Выбрать главу

Замысел и этого характера оригинален и силен. Он стоит того, чтобы разработать его во всей художественной яркости и полноте. Но, к сожалению, на этом главном бесе из всего царства „бесов“ заметнее всего сказались недостатки таланта Достоевского. Мастерской контур и на этот раз оказался в живописи слабым донельзя.

В художественной разработке характер молодого Верховенского является неестественным, неправдоподобным, шаржированным в высшей степени. Нет ни одной живой сцены, ни одного живого разговора, в которые бы читатель поверил. Ни разу, в течении всех 3 томов романа, Петр Степанович ничем не убеждает читателя в необходимости, в возможности своего подавляющего влияния на умы. Автор говорит нам, выставляет нам, что все вертится по его дудочке, что и губернатор Лембке, и жена его, властительная губернаторша, и все, кто только попадает в волшебный круг его влияний, нечувствительно исполняют только его волю; что непокорные, бунтующие члены тайного кружка революционеров смиряются невольно перед его нравственною властью над ними.

А между тем читатель, с недоумением выслушивающий это, на деле видит перед собою назойливую и бестактную фигуру цинического болтуна, человека неприличного слова и жеста, скорее противного, возбуждающего презрение и подозрительность, чем увлекательного и сильного хоть чем-нибудь.

В изображении этой фигуры вы, собственно говоря, не видите даже психии, а видите только слова и жесты. Вы теряетесь в догадках: из каких же внутренних мотивов работает так энергически, с таким риском, этот пустой человек? Глядя на него, нельзя сомневаться, что у него не может быть действительных убеждений, глубоких поводов, серьезных задач. Вы можете допустить только одно: что в нем сидит полнейшее отрицание всяких принципов и жажда эксплуатировать человеческие предрассудки на пользу себе. Но даже эта жажда в такой поверхностной и хаотической психии скорее должна выражаться в каких-нибудь прямых своекорыстных действиях, удовлетворяющих непосредственным материальным инстинктам, а не в сложной и крайне трудной задаче владычества над умами, над целым обществом, что требует глубокой обдуманности, выдержанности, строгой последовательности, вообще таких качеств, которые заранее предполагают присутствие в сердце человека сколько-нибудь идеальных убеждений и сосредоточенность его натуры.

Иначе сказать, я понимаю, что этому „бесу“ был желателен нравственный хаос общества, в котором ему бы жилось, как его собрату в пекле.
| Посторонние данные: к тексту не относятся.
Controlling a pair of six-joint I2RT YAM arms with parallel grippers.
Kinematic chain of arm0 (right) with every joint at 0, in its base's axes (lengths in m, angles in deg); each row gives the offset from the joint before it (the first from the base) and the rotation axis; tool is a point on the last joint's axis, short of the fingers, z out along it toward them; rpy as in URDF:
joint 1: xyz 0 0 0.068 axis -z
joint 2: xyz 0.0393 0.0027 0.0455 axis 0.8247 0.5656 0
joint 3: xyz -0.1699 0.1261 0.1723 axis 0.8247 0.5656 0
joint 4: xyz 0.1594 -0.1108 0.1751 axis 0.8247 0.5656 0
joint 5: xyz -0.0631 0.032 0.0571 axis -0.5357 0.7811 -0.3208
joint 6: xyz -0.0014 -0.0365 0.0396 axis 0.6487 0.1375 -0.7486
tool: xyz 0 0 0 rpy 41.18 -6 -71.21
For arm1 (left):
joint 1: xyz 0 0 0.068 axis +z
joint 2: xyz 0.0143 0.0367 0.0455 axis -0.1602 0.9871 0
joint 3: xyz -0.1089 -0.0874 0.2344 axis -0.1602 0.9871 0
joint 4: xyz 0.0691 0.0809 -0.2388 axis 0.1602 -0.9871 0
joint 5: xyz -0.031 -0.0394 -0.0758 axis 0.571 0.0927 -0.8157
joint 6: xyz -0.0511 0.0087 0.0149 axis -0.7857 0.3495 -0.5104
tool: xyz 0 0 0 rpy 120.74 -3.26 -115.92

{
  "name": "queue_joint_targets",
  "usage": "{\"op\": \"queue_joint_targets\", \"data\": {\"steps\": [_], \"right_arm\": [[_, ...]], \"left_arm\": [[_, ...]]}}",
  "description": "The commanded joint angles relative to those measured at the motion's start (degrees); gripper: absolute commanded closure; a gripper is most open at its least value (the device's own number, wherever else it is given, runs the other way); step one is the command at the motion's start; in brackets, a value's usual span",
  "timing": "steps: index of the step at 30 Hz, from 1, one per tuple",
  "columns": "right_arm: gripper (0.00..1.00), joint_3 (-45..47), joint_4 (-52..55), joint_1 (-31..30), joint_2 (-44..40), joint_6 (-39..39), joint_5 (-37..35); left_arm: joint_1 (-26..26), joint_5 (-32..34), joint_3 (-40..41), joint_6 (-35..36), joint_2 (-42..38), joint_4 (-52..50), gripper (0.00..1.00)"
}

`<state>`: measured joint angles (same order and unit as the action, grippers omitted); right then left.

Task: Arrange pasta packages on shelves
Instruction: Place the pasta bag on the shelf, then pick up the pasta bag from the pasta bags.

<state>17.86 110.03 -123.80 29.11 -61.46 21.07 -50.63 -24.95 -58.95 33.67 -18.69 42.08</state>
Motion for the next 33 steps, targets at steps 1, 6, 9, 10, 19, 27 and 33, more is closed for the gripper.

Но я отказываюсь понять, в чем этот распущенный циник черпал силу в терпеливой, по маковой росинке нараставшей организации своих революционных дружин. Не знаю, списан ли этот тип, хотя отчасти, с живого оригинала, но я убежден, что организаторы партий не могут быть такими ничтожными, кривляющимися людишками, как Петр Верховенский. Правда, автор пробует иногда уверить нас, что Верховенский, в сущности, фанатик своей идеи.

Замечательные, сами по себе, беседы его с Ставрогиным во II части предназначены раскрыть самые потаенные замыслы его души.

Верховенский глубоко презирает не только народ, но и всех своих сотрудников. Они для него „угрюмые туписты“, они „сволочи“. Он издевается над ничтожностью средств, которыми привлекает он их в свою шайку. „Нет ничего сильнее мундира. Я нарочно выдумываю чины и должности: у меня секретари, тайные соглядатаи, казначеи, председатели, регистраторы, их товарищи; очень нравится и отлично принялось“.

Другая составная часть его рати „чистые мошенники; ну эти, пожалуй, хороший народ“, объясняет развязно Петр Степаныч. Самая же главная сила революции, цемент все связующий, по его словам, — это „стыд собственного мнения“. „Ни одной-то собственной идейки не осталось ни у кого в голове — за стыд почитают“.

Всякий у него в огонь пойдет, „стоит только прикрикнуть, что недостаточно либерален“…

По его признанию, „откровенным правом на бесчестие всего легче русского человека за собой увлечь можно“.

Чтобы влиять в заседаниях тайного общества, нужно только „сочинить физиономию“; „я всегда сочиняю, когда к ним вхожу“, говорит он Ставрогину. „Побольше мрачности, и только, больше ничего не надо; очень нехитрая вещь“.

В другой сцене с Ставрогиным Петр Степаныч еще откровеннее; он прямо объявляет ему и раза три или четыре повторяет, что „я не социалист, а мошенник, ха-ха! Мошенник, мошенник“!

„Мы пустим пьянство, сплетни, донос; мы пустим неслыханный разврат; мы всякого гения потушим в младенчестве; все к одному знаменателю, полное равенство“, — утешает он Ставрогина картиною своего будущего торжества.